The Family Health Guide

Cancer of the penis

When a man sees a sore or a spot on his penis, he often thinks the worst. Cancer of the penis is a rare disease in the United States, but since early diagnosis is so important, men should know how to tell whether a spot is worrisome.

Who gets penile cancer?

Only about 1,500 cases are diagnosed in the United States each year, so the disease accounts for less than 1% of all malignancies in American men. But it's much more common in Asia, Africa, and South America, where it constitutes 10%–20% of all male malignancies. There are three explanations for this wide disparity.

Circumcision. Penile cancer is almost unheard of in Jewish males, who are traditionally circumcised on the eighth day of life. It is only slightly more common in Muslims, who often delay circumcision until sometime between the ages of 3 and 13. But circumcision in adulthood is not protective. All in all, circumcision reduces the risk of penile cancer by over 70%, with infant circumcision the most beneficial.

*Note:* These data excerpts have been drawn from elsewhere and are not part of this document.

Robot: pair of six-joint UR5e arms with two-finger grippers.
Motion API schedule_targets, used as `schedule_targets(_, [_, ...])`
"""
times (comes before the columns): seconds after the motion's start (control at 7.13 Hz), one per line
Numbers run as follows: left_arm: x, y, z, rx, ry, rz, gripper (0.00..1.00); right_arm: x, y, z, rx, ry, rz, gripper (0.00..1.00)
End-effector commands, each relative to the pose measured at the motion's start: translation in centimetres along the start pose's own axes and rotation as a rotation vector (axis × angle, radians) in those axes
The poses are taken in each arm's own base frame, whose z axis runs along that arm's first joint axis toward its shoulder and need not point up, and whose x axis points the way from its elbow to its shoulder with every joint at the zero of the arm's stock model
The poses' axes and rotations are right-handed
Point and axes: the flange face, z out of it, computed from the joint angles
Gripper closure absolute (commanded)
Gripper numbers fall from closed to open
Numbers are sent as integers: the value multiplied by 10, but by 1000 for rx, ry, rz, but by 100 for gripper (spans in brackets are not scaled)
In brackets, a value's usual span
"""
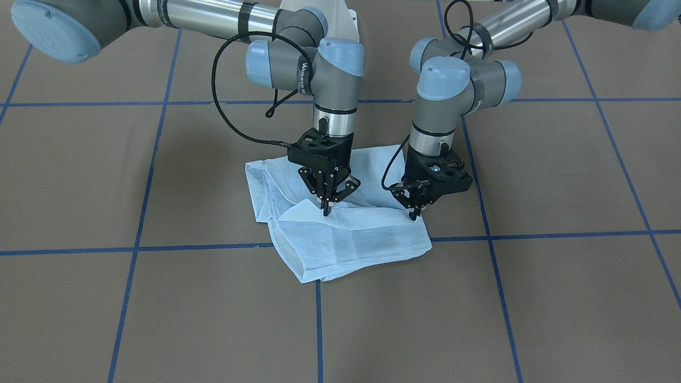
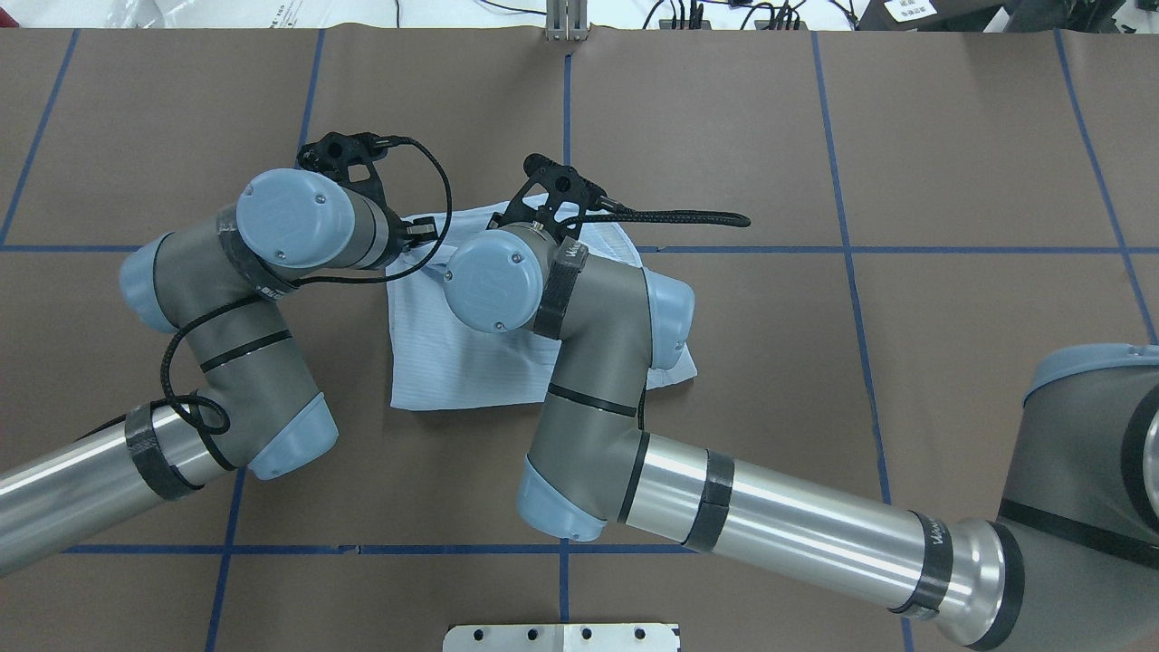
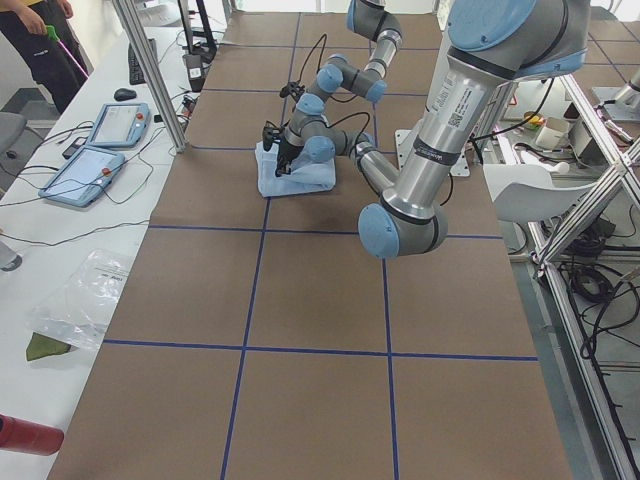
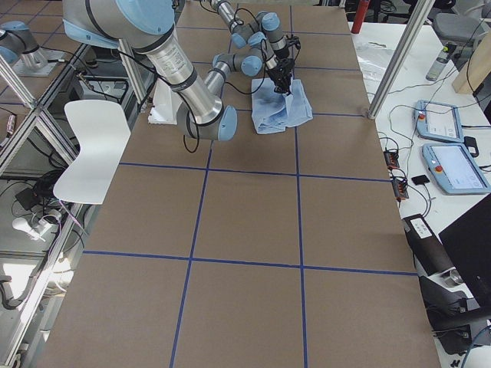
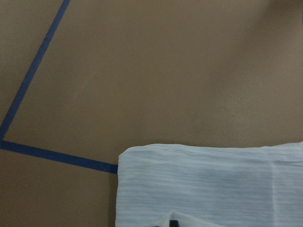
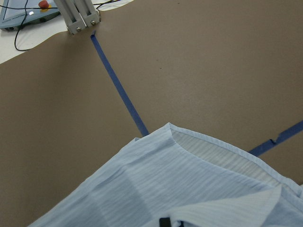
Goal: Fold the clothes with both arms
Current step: 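Lift the near edge with both grippers and fold it toward the collar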
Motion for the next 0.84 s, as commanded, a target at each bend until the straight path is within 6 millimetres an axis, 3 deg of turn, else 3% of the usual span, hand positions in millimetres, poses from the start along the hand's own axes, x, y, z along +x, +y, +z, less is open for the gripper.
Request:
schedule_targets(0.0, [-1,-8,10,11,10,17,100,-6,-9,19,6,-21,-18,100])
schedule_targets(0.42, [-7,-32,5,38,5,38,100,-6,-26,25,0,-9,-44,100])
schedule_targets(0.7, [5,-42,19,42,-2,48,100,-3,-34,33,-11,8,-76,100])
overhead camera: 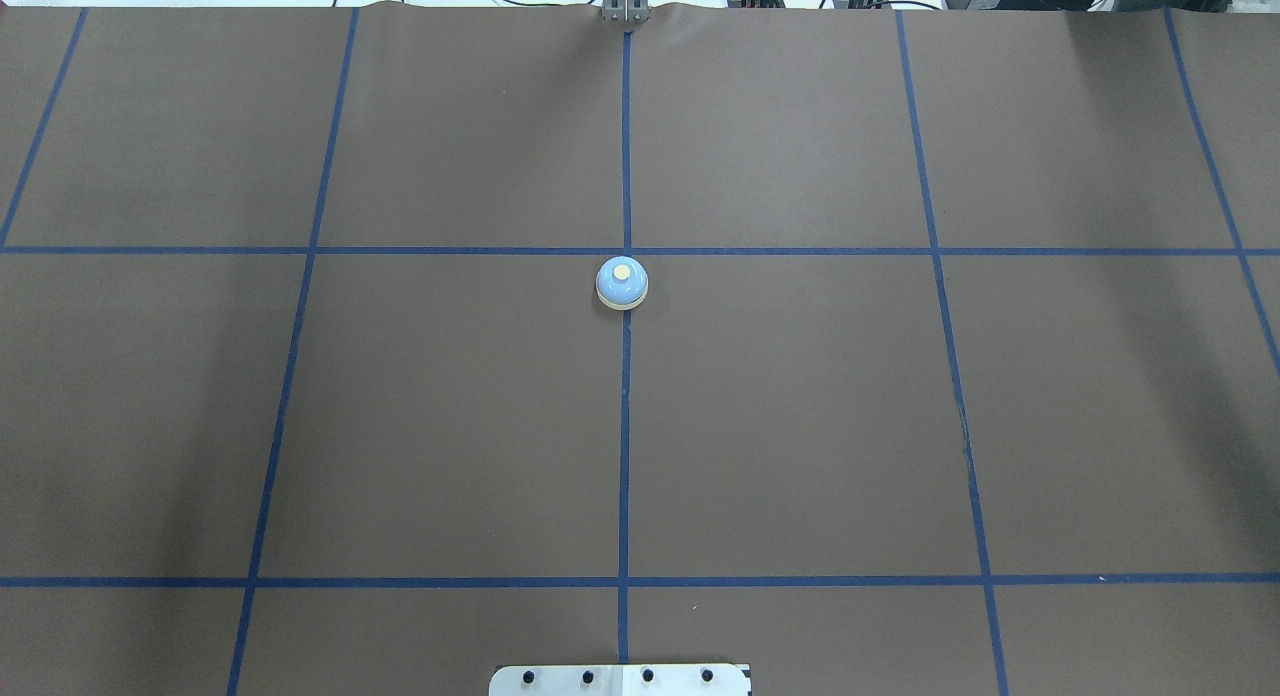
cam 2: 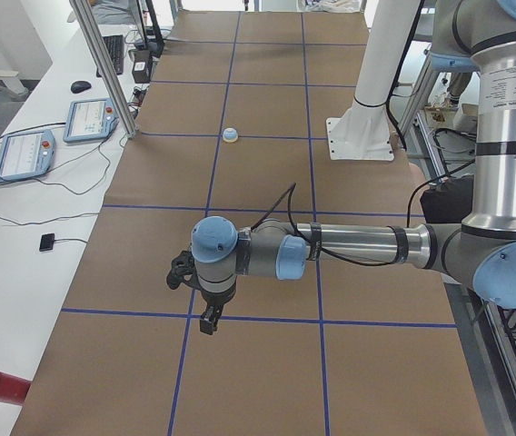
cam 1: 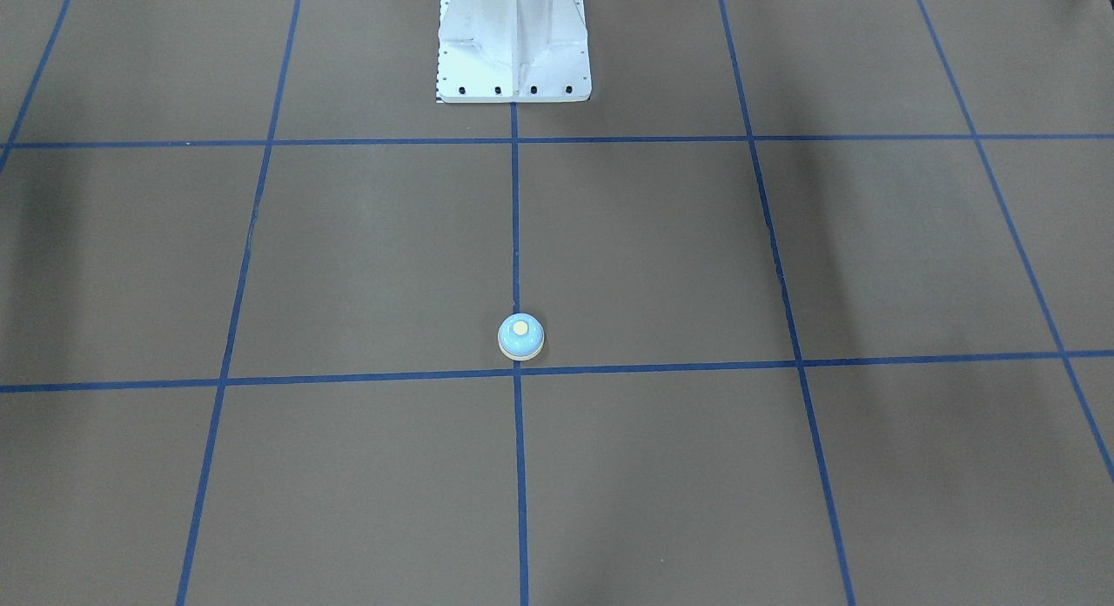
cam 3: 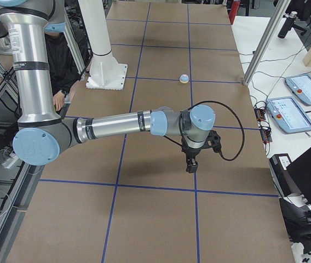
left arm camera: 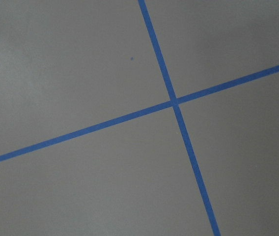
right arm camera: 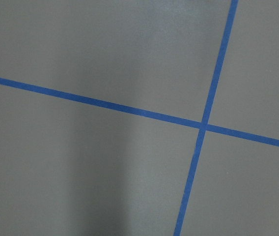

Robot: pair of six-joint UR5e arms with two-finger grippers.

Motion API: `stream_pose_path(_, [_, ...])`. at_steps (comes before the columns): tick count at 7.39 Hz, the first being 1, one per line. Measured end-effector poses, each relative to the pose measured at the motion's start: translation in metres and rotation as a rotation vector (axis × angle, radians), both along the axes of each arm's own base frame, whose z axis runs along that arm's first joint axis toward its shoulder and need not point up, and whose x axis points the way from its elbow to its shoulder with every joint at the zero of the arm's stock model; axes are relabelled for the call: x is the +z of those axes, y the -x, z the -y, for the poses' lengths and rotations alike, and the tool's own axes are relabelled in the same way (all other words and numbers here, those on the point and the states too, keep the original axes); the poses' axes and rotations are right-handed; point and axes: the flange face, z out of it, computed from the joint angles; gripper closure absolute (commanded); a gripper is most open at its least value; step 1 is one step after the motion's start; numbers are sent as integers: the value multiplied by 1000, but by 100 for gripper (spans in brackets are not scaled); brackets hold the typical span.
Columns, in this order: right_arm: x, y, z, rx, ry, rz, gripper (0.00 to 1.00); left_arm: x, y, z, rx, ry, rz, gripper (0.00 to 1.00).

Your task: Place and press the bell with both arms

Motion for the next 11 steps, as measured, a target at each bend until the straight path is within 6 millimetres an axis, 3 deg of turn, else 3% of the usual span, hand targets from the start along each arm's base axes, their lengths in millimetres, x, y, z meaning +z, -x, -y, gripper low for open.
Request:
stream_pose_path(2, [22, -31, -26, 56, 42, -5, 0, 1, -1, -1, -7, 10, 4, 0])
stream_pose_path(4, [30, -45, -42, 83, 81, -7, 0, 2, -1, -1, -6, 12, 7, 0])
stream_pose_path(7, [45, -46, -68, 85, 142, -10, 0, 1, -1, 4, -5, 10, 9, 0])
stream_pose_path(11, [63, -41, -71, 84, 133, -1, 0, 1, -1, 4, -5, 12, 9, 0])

Hygiene. By removing the foreskin, circumcision prevents phimosis, a condition in which the foreskin adheres tightly to the glans, or tip of the penis. If the foreskin cannot be retracted, inflammation and infection can develop and a layer of debris called smegma can build up. Doctors believe that over time, this chronic irritation can lead to cancer. But good hygiene will prevent chronic irritation. In fact, soap and water are nearly as protective as circumcision.

Sexually transmitted infection. In this case, the culprit appears to be the human papilloma virus (HPV), or at least two strains of the critter (HPV-16 and HPV-18). In recent studies, evidence of HPV has been detected in 30%–80% of penile cancers

Clinical features

The disease typically develops between ages 50 and 70. The vast majority of these cancers occur on the tip of the penis. Over 95% are squamous cell cancers, which arise from the skin. At first, it may look like a small area of redness or thickening or sometimes like a small wart. In time, it may burrow into the skin to produce an ulcer that does not heal, or it may pile up to form a warty mass. In advanced cases, a bloody or foul-smelling discharge becomes evident.


A biopsy is the only way to diagnose cancer of the penis. If you see a spot near the tip of your penis, it's safe to wait 2–4 weeks to see if the abnormality clears on its own. If not, see a urologist or dermatologist, who may also watch it for a while before performing a biopsy. If the biopsy shows cancer, the next step is to find out if the disease has spread.


Cancer therapy is rarely pretty, but the traditional treatment for cancer of the penis is particularly distressing: radical penectomy, or amputation. This drastic operation is still necessary for some advanced or recurrent cases, but early disease can often be cured with far less aggressive procedures.

Small, superficial cancers confined to the foreskin can be cured with circumcision. Those on the penis itself can be treated with Mohs micrographic surgery, a technique in which tissues are removed in layers. Laser therapy and radiotherapy have been successful for early to moderate cases. For more advanced or relapsed cases, partial penectomy is preferred to amputation. Chemotherapy is also showing promise.

Penile cancer is hard to treat but easy to prevent. Infant circumcision and good hygiene have a proven ability to prevent cancer. But if prevention fails, early diagnosis is the next best.